_THE RECORDS_
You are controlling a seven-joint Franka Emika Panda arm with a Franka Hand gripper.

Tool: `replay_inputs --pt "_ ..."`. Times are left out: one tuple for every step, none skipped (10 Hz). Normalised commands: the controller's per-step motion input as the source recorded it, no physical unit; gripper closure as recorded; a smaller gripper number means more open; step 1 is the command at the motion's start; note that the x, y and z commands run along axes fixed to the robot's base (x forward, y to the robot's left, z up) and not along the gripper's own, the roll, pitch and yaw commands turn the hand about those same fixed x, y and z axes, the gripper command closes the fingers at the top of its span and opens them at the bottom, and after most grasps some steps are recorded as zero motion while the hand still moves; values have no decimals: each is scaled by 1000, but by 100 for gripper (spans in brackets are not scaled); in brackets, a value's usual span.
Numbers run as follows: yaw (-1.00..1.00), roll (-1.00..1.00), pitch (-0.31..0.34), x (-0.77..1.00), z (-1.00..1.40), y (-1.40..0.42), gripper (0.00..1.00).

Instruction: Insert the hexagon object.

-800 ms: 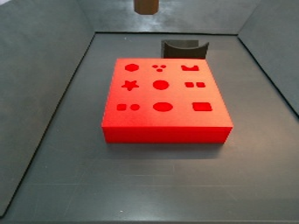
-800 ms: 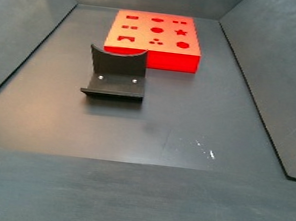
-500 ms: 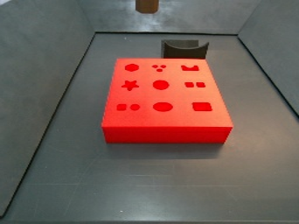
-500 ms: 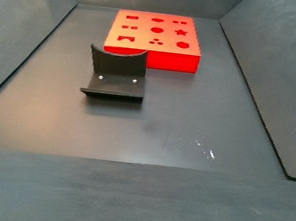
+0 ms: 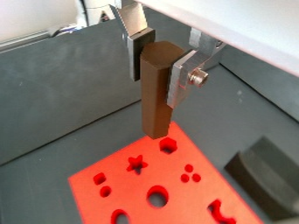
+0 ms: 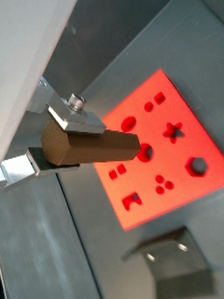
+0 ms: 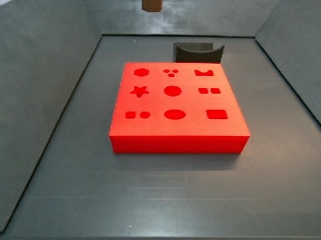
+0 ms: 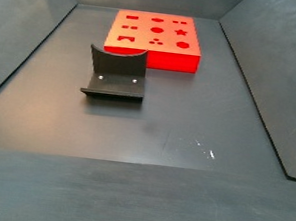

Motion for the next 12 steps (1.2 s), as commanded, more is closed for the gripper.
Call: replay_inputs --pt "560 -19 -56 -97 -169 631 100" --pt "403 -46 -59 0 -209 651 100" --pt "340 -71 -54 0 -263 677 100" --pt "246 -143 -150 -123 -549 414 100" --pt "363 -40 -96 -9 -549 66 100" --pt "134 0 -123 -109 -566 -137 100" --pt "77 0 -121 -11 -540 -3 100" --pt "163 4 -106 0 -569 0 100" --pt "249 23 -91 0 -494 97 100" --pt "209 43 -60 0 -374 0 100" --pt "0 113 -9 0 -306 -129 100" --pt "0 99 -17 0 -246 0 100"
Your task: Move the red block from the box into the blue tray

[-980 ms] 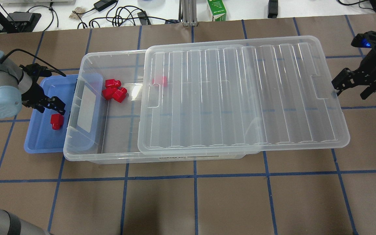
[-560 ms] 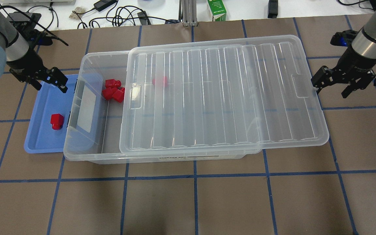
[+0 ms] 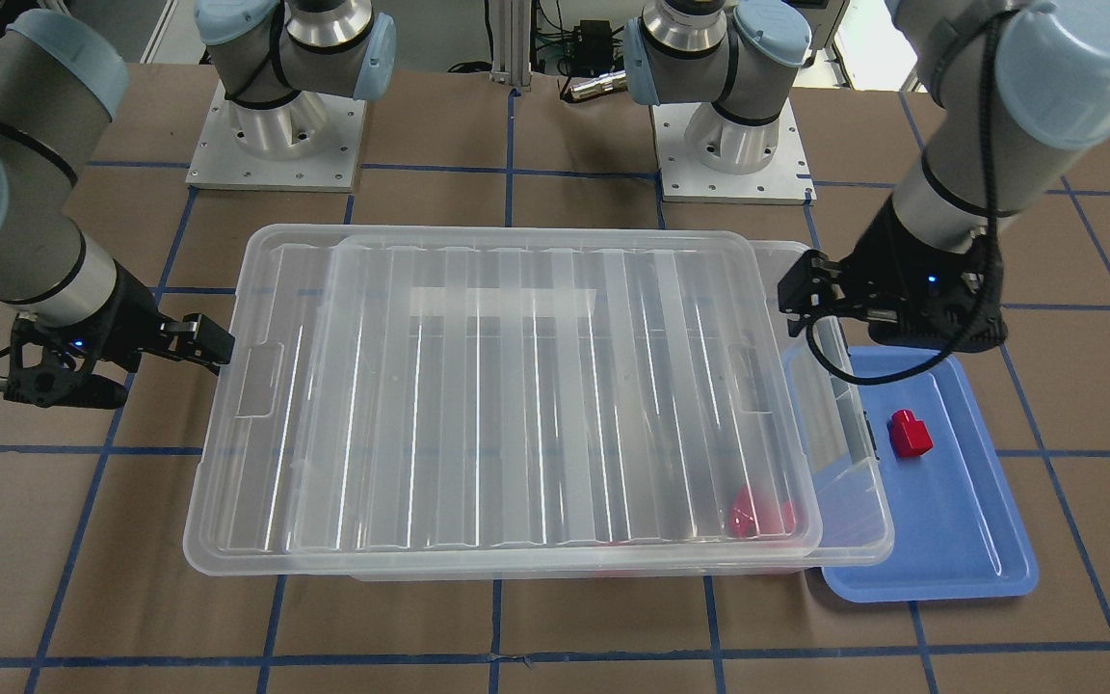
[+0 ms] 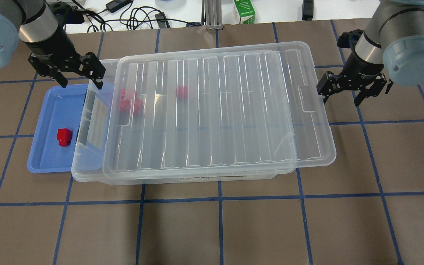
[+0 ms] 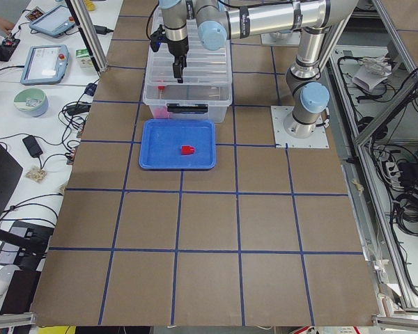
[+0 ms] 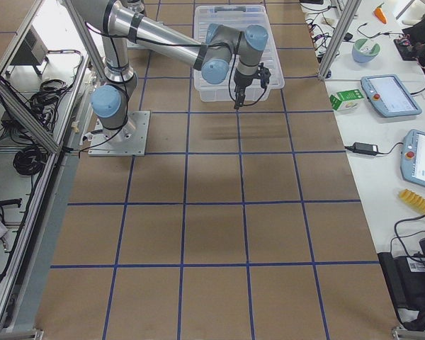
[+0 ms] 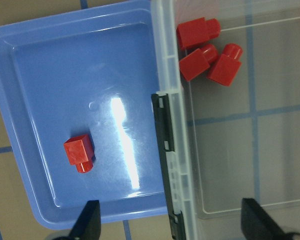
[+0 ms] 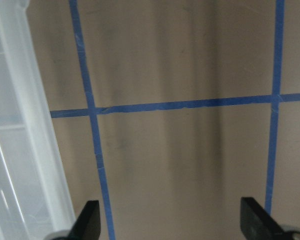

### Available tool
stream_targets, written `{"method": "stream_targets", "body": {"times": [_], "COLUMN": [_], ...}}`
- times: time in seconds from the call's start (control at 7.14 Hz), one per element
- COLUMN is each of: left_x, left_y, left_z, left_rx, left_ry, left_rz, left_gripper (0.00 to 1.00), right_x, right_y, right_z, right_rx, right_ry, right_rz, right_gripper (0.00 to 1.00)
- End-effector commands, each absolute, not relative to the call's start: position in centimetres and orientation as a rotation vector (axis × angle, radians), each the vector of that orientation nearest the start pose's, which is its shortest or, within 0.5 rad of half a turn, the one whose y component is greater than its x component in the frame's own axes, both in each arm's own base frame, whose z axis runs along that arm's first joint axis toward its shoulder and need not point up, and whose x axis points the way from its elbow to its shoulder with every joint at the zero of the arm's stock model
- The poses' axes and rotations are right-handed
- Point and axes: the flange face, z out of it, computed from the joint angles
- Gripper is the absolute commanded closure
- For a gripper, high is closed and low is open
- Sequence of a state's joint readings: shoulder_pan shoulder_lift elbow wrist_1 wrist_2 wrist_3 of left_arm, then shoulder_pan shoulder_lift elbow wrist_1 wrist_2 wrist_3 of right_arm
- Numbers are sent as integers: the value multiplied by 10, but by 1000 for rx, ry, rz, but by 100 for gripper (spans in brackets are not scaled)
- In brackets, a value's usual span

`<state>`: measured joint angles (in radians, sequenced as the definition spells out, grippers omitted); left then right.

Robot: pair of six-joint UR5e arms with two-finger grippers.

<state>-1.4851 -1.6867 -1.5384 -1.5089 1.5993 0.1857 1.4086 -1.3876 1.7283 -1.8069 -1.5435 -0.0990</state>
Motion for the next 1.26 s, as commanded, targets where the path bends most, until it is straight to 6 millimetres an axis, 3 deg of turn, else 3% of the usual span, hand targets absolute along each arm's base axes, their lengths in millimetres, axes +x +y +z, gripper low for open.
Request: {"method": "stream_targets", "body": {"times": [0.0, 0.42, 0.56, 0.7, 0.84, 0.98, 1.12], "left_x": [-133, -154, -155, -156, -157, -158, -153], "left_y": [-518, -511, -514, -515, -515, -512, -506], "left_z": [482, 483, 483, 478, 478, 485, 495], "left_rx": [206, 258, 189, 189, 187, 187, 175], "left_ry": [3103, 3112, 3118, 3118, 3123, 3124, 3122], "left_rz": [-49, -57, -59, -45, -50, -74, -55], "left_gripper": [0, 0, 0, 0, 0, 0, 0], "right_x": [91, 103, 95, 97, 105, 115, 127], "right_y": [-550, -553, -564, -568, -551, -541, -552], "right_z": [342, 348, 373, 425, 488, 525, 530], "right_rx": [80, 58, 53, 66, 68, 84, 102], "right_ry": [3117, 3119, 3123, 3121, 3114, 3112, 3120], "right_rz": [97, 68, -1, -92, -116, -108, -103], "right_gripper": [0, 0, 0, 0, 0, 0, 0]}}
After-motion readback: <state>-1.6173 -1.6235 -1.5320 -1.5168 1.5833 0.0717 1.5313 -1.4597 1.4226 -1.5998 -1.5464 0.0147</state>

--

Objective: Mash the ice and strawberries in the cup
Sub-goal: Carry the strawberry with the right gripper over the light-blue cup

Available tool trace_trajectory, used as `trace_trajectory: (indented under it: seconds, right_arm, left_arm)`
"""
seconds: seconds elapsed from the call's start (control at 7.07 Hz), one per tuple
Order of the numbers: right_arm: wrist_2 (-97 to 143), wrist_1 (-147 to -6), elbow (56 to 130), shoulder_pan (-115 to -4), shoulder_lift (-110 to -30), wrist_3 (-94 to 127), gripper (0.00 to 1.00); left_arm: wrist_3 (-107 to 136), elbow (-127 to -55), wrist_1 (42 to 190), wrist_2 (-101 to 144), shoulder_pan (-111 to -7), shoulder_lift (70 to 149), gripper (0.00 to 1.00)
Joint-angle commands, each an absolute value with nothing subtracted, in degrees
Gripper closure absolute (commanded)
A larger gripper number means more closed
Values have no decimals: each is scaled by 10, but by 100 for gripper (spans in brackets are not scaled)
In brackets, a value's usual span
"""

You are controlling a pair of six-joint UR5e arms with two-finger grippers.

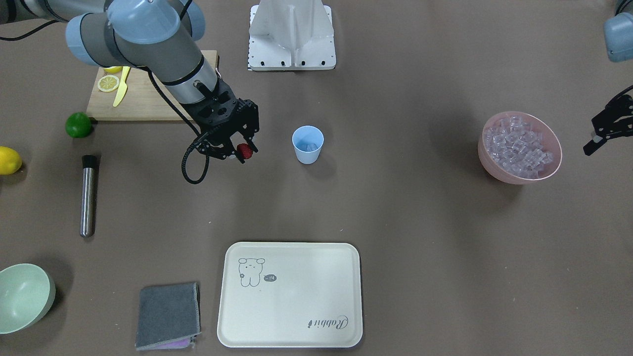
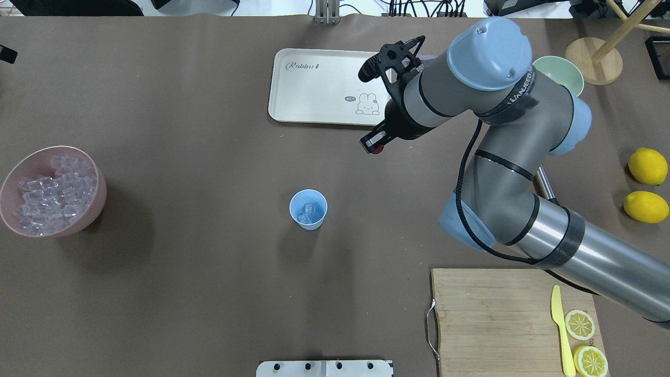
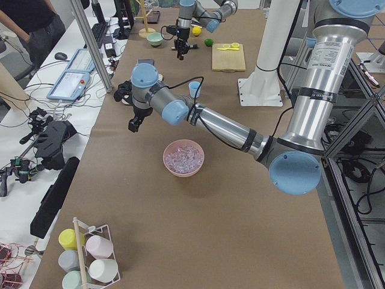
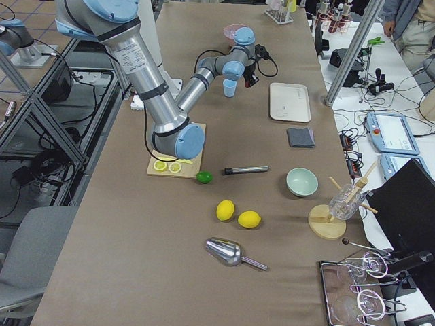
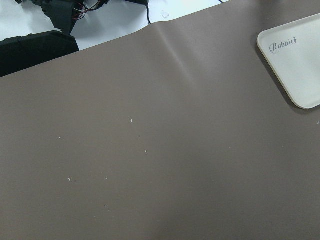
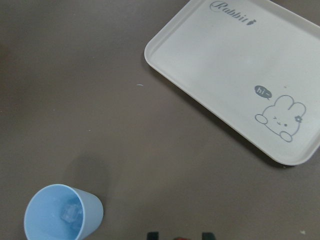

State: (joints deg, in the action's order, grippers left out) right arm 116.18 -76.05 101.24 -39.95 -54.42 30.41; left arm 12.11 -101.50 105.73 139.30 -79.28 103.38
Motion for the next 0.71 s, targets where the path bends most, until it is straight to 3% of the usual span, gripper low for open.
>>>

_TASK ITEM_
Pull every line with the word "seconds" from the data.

_ANSWER TO THIS PROBLEM_
- times: time in seconds from the call's start (control at 7.14 Hz), one per element
Available tool trace_trajectory, used as `trace_trajectory: (indented under it: seconds, right_arm, left_arm)`
seconds: seconds elapsed from the call's start (control at 7.07 Hz), one per tuple

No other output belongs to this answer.